§ **EXERCISE REQUIREMENTS**:
Tell how many lines in the data contain the string "axes", using a single number as the whole reply.

──────── EXERCISE MATERIALS

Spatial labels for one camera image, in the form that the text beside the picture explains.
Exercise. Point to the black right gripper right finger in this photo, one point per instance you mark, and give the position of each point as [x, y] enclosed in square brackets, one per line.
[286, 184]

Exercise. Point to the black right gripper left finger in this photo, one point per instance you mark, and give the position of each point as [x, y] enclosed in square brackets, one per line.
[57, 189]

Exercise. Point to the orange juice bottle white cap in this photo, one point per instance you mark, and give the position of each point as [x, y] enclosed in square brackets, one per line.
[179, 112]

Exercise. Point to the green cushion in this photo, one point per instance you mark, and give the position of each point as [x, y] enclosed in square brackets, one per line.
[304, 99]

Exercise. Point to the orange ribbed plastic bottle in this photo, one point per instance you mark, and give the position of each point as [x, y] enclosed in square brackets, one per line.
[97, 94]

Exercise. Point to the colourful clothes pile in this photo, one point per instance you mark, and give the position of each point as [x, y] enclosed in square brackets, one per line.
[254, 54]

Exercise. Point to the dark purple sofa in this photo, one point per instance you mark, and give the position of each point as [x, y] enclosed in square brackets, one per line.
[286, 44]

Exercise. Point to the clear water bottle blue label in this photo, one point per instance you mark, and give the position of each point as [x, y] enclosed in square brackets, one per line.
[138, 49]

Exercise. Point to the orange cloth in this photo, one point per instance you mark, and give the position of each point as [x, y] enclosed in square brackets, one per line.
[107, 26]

────────────────
──────── EXERCISE MATERIALS

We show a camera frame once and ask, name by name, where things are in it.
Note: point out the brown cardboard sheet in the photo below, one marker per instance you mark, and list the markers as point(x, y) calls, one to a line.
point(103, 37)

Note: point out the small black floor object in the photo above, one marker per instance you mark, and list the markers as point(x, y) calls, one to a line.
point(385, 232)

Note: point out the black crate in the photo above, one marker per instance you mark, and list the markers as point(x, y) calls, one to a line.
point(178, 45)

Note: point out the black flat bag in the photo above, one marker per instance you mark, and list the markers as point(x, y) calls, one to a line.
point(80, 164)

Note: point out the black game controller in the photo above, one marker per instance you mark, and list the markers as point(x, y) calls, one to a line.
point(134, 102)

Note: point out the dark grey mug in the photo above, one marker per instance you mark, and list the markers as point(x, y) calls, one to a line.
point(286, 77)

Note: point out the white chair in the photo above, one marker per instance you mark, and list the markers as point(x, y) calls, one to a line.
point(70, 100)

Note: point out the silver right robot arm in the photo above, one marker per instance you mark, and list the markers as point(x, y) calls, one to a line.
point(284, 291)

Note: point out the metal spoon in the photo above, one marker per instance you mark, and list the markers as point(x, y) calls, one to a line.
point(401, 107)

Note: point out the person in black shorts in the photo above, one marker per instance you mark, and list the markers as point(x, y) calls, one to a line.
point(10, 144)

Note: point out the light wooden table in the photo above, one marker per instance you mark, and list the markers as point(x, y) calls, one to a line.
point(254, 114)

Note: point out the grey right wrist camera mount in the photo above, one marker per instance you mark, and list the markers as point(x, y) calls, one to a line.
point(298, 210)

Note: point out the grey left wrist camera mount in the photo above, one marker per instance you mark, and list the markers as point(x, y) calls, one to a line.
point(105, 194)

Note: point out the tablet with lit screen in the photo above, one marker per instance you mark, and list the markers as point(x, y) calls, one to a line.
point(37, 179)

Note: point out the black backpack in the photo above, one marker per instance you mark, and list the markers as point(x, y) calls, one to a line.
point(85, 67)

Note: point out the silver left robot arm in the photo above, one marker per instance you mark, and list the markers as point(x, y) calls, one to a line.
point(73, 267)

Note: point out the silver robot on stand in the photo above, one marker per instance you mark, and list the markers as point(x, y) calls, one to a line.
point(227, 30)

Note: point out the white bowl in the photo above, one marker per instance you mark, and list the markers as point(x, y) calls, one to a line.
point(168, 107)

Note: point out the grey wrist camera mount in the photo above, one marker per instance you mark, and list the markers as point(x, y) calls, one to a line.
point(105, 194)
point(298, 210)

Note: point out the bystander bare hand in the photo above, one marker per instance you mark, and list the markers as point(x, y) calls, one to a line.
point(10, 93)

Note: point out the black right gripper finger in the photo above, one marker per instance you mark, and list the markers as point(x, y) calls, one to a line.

────────────────
──────── EXERCISE MATERIALS

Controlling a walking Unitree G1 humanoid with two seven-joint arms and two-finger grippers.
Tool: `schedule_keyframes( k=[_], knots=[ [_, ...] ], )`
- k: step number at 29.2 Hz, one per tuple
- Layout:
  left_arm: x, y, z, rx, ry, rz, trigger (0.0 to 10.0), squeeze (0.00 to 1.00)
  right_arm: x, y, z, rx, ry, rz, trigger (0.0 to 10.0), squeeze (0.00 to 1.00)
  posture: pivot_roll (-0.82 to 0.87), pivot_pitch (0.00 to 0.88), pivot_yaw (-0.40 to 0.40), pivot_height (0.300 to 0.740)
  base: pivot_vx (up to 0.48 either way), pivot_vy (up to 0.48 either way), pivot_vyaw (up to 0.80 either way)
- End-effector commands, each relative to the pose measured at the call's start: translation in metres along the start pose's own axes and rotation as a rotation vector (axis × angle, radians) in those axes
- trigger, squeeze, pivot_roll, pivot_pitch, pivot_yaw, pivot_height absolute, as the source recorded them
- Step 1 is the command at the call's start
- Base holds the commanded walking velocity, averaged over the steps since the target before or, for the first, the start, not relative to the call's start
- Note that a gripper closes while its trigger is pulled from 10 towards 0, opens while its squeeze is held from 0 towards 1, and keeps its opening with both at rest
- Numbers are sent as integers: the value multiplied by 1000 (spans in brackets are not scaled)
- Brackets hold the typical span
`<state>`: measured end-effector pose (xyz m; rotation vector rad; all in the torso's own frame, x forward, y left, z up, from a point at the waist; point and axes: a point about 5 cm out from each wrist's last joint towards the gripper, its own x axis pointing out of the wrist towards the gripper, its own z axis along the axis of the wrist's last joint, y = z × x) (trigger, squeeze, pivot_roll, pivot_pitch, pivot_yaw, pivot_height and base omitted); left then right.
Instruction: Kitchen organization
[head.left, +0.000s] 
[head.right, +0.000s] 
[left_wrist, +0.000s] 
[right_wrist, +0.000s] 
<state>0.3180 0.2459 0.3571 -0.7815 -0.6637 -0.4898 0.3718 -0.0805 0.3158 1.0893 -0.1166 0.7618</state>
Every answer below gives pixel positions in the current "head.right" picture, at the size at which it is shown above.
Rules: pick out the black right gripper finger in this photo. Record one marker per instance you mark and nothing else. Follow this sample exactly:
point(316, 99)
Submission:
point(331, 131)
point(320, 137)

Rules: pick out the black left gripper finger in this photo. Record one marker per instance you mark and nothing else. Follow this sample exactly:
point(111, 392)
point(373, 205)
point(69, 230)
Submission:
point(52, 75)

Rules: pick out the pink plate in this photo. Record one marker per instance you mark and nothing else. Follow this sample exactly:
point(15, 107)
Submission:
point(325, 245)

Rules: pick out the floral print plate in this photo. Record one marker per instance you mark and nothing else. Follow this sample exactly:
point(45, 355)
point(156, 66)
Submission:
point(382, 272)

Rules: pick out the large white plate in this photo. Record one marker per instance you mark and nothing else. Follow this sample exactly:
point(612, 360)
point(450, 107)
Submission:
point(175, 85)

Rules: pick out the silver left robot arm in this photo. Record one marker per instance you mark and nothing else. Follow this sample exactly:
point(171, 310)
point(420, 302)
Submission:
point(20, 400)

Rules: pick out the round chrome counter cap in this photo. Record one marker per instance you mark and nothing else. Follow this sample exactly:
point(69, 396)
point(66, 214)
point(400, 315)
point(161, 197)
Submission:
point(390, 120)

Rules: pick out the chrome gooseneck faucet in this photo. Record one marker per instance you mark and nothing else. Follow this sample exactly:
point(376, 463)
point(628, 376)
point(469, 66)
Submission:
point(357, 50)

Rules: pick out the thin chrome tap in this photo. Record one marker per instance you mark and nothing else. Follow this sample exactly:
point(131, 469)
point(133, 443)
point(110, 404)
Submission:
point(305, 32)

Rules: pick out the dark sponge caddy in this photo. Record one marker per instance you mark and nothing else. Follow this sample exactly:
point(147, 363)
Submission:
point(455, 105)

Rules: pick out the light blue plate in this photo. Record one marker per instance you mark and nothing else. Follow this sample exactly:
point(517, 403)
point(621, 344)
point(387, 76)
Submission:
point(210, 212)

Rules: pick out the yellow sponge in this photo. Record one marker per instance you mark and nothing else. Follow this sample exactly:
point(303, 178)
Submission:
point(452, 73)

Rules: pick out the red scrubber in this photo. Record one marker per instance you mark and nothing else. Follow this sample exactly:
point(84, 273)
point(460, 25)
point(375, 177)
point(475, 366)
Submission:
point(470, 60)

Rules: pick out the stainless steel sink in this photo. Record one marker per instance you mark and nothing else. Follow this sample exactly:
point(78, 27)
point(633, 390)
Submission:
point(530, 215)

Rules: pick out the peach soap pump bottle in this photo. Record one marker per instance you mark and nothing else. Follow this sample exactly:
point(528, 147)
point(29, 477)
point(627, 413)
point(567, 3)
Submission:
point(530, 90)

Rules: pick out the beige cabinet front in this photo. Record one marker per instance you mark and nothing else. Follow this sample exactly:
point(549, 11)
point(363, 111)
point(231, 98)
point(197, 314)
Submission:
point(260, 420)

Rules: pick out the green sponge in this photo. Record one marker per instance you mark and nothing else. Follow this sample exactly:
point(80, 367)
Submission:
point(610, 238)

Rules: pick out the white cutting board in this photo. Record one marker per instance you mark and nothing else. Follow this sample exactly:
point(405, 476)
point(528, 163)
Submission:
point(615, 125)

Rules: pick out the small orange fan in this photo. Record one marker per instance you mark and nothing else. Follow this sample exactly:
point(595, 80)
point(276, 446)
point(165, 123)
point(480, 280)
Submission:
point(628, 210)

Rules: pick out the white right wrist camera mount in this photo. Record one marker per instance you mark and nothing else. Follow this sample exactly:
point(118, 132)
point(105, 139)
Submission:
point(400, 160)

────────────────

§ **ANSWER TO THE PROBLEM**:
2